Task directions =>
What is the number of lines in the data below that contain "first"? Reply with the number only.

Available data =>
= = = = = = =
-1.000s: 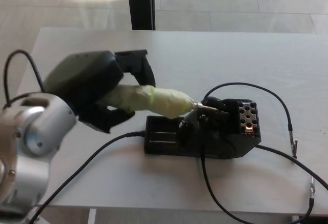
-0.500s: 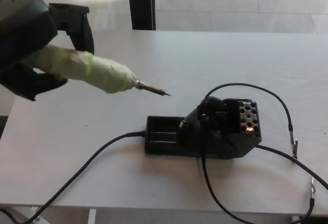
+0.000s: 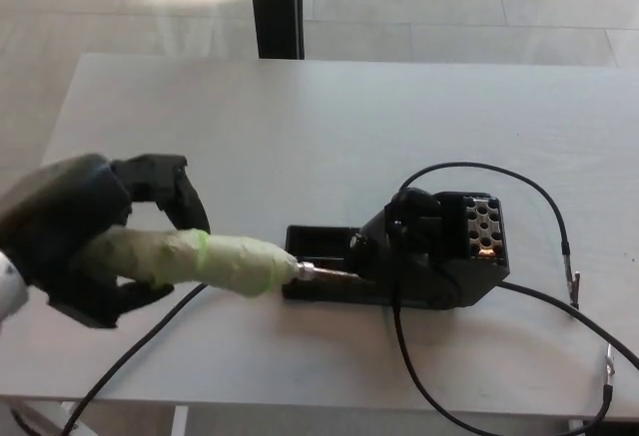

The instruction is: Use the left hand of the robot to grab the soldering gun kept on the middle of the table and pull it out of its base and keep it on the left side of the base

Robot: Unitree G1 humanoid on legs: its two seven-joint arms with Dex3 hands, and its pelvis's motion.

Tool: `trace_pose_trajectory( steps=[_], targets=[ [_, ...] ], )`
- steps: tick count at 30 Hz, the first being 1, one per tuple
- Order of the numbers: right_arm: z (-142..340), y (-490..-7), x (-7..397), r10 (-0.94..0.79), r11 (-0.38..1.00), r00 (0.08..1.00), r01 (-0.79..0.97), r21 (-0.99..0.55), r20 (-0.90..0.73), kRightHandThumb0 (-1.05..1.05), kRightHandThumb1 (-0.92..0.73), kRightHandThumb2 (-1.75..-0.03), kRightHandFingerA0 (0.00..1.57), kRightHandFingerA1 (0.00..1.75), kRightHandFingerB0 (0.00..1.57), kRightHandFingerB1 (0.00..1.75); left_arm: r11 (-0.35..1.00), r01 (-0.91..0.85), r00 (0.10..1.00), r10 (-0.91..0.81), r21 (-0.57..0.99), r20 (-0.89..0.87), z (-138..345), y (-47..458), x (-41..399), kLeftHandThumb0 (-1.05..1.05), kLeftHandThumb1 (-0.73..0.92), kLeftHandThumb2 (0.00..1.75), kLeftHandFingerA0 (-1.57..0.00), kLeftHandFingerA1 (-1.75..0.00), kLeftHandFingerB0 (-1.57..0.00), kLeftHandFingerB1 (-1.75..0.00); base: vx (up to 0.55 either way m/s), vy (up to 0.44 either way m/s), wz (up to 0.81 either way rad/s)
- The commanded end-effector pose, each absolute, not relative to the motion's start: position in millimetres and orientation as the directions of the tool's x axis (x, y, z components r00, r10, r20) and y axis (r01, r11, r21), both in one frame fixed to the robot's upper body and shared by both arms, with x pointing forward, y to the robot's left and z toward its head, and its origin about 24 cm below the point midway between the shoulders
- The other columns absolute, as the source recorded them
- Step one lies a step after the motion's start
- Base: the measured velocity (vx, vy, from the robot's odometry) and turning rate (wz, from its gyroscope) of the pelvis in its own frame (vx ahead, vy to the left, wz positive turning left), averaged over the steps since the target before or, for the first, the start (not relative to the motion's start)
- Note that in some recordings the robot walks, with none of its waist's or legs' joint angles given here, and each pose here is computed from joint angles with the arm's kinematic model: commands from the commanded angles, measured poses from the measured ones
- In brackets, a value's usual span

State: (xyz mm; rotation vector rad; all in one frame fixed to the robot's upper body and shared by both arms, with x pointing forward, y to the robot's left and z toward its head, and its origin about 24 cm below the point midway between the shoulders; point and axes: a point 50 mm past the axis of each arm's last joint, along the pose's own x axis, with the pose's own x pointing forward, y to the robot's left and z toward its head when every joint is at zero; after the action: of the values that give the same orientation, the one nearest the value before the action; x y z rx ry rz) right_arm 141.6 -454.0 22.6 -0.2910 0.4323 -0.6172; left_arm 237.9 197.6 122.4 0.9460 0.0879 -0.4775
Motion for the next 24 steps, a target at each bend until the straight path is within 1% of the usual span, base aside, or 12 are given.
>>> trace_pose_trajectory(
  steps=[1,6,7,9,10,11,12,14,17,20,21,24],
  targets=[
    [25,-456,141,-0.605,0.785,0.735,0.483,-0.388,-0.308,-1.05,-0.61,-1.25,1.57,1.28,1.00,1.19,0.724,0.353,0.928,-0.191,0.593,-0.320,58,197,227,-0.18,0.49,1.28,-1.03,-1.64,-0.80,-1.49,0.00,0.000,0.00],
    [26,-455,145,-0.603,0.782,0.740,0.475,-0.403,-0.298,-1.05,-0.62,-1.26,1.57,1.29,1.00,1.19,0.732,0.351,0.931,-0.204,0.584,-0.303,46,198,231,-0.20,0.51,1.22,-1.05,-1.56,-0.85,-1.41,0.00,0.000,0.00],
    [26,-455,146,-0.604,0.781,0.739,0.476,-0.405,-0.298,-1.05,-0.62,-1.26,1.57,1.30,1.01,1.19,0.730,0.336,0.936,-0.191,0.595,-0.294,46,198,234,-0.15,0.58,1.19,-1.26,-1.29,-0.93,-1.09,0.00,0.000,0.00],
    [26,-455,147,-0.606,0.779,0.739,0.475,-0.409,-0.296,-1.05,-0.62,-1.26,1.57,1.30,1.01,1.19,0.732,0.323,0.941,-0.184,0.599,-0.283,46,198,235,-0.15,0.58,1.19,-1.26,-1.29,-0.93,-1.09,0.00,0.000,0.00],
    [26,-455,146,-0.606,0.779,0.737,0.476,-0.408,-0.297,-1.05,-0.63,-1.26,1.57,1.30,1.00,1.19,0.722,0.319,0.944,-0.183,0.614,-0.275,46,197,235,-0.20,0.67,1.01,-1.13,-1.37,-0.75,-0.95,0.00,0.000,0.00],
    [26,-455,146,-0.607,0.779,0.736,0.477,-0.407,-0.300,-1.05,-0.63,-1.26,1.57,1.30,1.00,1.19,0.706,0.313,0.947,-0.182,0.635,-0.265,48,197,236,-0.20,0.67,1.01,-1.13,-1.37,-0.75,-0.95,0.00,0.000,0.00],
    [26,-456,146,-0.607,0.780,0.736,0.477,-0.405,-0.301,-1.05,-0.63,-1.26,1.57,1.30,1.00,1.19,0.679,0.313,0.947,-0.174,0.664,-0.268,49,196,236,-0.26,0.72,0.80,-1.10,-1.32,-0.67,-0.76,0.00,0.000,0.00],
    [27,-456,147,-0.607,0.781,0.735,0.483,-0.395,-0.302,-1.05,-0.61,-1.25,1.57,1.30,0.97,1.16,0.614,0.337,0.940,-0.174,0.714,-0.295,50,197,237,-0.35,0.75,0.61,-0.79,-0.99,-0.48,-0.52,0.00,0.000,0.00],
    [27,-456,147,-0.601,0.783,0.742,0.474,-0.402,-0.297,-1.05,-0.62,-1.24,1.57,1.29,0.98,1.14,0.393,0.447,0.894,-0.214,0.804,-0.393,54,198,238,-0.56,0.54,0.89,-0.28,-0.60,-0.16,-0.49,0.00,0.000,0.00],
    [27,-456,147,-0.603,0.782,0.740,0.476,-0.401,-0.298,-1.05,-0.62,-1.25,1.57,1.29,0.99,1.13,0.292,0.448,0.892,-0.217,0.845,-0.397,56,198,238,-0.56,0.54,0.86,-0.25,-0.61,-0.19,-0.48,0.00,0.000,0.00],
    [29,-456,148,-0.603,0.782,0.742,0.479,-0.399,-0.292,-1.05,-0.75,-0.84,1.57,1.19,1.01,1.16,0.270,0.436,0.896,-0.222,0.859,-0.385,58,198,240,-0.54,0.67,0.60,-0.15,-0.54,-0.26,-0.38,0.00,0.000,0.00],
    [32,-457,150,-0.601,0.783,0.748,0.479,-0.397,-0.281,-1.05,-0.75,-0.85,1.57,1.20,1.01,1.15,0.242,0.401,0.908,-0.232,0.884,-0.348,62,199,242,-0.57,0.51,0.85,-0.11,-0.55,-0.20,-0.47,0.00,0.000,0.00]
  ],
)
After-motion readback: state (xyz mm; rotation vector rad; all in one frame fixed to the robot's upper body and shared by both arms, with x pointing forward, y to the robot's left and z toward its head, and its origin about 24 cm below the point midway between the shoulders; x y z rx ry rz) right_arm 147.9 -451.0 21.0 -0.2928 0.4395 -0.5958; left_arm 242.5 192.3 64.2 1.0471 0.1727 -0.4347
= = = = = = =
Result for this exercise =>
2